In [2]:
"""
Katie explained in a video a problem that arose in preparing Chris and Sara's email for the author identification project; 
it had to do with a feature that was a little too powerful (effectively acting like a signature, which gives an arguably unfair 
advantage to an algorithm). You'll work through that discovery process here.

This bug was found when Katie was trying to make an overfit decision tree to use as an example in the decision tree mini-project.
A decision tree is classically an algorithm that can be easy to overfit; one of the easiest ways to get an overfit decision tree 
is to use a small training set and lots of features. 
If a decision tree is overfit, would you expect the accuracy on a test set to be very high or pretty low? - Low

A classic way to overfit an algorithm is by using lots of features and not a lot of training data. You can find the starter code 
in feature_selection/find_signature.py. Get a decision tree up and training on the training data, and print out the accuracy. How
many training points are there, according to the starter code?
"""
"""
find_signature.py
"""

#!/usr/bin/python

import pickle
import numpy
numpy.random.seed(42)


### The words (features) and authors (labels), already largely processed.
### These files should have been created from the previous (Lesson 10)
### mini-project.
words_file = "your_word_data.pkl" 
authors_file = "your_email_authors.pkl"
word_data = pickle.load( open(words_file, "r"))
authors = pickle.load( open(authors_file, "r") )
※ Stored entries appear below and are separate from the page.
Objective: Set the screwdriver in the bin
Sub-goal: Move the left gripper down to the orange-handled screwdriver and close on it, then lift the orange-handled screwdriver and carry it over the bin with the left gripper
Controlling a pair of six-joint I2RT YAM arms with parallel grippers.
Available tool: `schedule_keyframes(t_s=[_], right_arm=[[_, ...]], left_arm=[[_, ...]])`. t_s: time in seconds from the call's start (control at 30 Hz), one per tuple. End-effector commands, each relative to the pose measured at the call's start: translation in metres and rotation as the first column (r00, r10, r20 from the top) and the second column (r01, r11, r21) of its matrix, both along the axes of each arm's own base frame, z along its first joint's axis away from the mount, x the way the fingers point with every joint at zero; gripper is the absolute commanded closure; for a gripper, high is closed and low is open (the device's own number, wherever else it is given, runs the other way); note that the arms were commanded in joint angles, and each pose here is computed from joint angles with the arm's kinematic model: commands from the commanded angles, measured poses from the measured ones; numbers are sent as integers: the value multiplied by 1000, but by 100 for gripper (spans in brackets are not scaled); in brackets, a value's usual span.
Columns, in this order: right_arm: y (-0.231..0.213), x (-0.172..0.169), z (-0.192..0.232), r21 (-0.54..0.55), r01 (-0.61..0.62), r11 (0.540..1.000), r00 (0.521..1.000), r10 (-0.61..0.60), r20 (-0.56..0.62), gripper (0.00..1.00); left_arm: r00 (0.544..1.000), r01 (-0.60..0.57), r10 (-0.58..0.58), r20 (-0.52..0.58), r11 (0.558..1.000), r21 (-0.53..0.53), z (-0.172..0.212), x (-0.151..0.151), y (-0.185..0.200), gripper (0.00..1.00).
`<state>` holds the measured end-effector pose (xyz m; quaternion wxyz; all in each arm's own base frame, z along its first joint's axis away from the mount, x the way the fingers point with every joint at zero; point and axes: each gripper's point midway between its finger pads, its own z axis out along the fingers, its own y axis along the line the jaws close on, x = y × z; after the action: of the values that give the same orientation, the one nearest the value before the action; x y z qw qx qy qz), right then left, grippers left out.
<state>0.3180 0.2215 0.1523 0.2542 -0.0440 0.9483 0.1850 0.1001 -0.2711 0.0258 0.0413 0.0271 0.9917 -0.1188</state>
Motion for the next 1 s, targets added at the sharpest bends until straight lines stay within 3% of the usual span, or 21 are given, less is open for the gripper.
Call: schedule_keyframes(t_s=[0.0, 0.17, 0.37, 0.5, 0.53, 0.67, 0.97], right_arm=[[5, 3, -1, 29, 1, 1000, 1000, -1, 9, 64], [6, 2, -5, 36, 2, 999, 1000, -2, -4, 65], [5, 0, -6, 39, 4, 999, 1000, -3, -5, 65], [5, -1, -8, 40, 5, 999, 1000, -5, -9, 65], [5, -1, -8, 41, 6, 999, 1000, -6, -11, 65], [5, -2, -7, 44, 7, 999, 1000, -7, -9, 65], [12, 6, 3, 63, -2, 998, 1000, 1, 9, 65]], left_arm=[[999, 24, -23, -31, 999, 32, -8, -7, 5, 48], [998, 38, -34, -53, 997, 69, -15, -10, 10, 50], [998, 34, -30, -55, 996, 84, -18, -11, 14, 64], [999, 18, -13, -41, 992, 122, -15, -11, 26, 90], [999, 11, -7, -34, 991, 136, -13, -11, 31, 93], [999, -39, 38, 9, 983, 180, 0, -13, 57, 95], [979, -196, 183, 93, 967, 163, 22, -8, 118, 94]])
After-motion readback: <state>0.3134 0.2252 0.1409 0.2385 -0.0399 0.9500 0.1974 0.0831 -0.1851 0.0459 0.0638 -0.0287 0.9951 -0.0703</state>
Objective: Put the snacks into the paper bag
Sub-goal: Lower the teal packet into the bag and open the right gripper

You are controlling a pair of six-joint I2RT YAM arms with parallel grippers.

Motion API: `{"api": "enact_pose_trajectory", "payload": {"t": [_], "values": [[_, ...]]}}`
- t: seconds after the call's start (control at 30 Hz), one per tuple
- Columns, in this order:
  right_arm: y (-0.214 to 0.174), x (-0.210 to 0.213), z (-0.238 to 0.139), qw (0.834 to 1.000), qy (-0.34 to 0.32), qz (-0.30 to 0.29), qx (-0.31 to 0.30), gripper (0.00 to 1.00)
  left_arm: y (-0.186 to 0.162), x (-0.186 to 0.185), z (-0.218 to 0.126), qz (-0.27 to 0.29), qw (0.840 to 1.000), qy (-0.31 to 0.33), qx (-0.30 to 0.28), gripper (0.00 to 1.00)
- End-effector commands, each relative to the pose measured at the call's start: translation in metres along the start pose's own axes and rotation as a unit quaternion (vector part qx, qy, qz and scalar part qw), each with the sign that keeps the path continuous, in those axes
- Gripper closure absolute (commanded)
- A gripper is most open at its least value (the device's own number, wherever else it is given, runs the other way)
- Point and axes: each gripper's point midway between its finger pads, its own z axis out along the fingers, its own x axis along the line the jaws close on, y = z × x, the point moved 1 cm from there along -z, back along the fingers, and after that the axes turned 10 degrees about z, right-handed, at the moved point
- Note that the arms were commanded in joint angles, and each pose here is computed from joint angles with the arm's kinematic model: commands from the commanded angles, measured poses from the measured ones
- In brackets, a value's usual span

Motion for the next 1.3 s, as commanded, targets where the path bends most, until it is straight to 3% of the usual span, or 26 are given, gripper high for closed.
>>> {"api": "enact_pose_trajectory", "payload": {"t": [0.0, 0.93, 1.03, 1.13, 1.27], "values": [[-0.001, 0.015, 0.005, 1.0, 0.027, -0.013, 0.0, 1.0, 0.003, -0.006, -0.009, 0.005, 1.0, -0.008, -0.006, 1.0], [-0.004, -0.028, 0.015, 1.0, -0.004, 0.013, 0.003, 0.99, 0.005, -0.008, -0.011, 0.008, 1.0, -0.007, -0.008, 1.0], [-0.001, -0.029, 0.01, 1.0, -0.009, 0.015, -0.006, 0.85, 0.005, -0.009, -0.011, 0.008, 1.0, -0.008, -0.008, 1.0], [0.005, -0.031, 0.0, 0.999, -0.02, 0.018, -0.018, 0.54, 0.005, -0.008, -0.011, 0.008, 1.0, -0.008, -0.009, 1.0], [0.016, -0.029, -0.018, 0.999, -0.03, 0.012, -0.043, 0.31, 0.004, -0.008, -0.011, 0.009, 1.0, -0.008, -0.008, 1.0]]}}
### test_size is the percentage of events assigned to the test set (the
### remainder go into training)
### feature matrices changed to dense representations for compatibility with
### classifier functions in versions 0.15.2 and earlier
from sklearn import cross_validation
features_train, features_test, labels_train, labels_test = cross_validation.train_test_split(word_data, authors, 
                                                                                             test_size=0.1, random_state=42)

from sklearn.feature_extraction.text import TfidfVectorizer
vectorizer = TfidfVectorizer(sublinear_tf=True, max_df=0.5,
                             stop_words='english')
features_train = vectorizer.fit_transform(features_train)
features_test  = vectorizer.transform(features_test).toarray()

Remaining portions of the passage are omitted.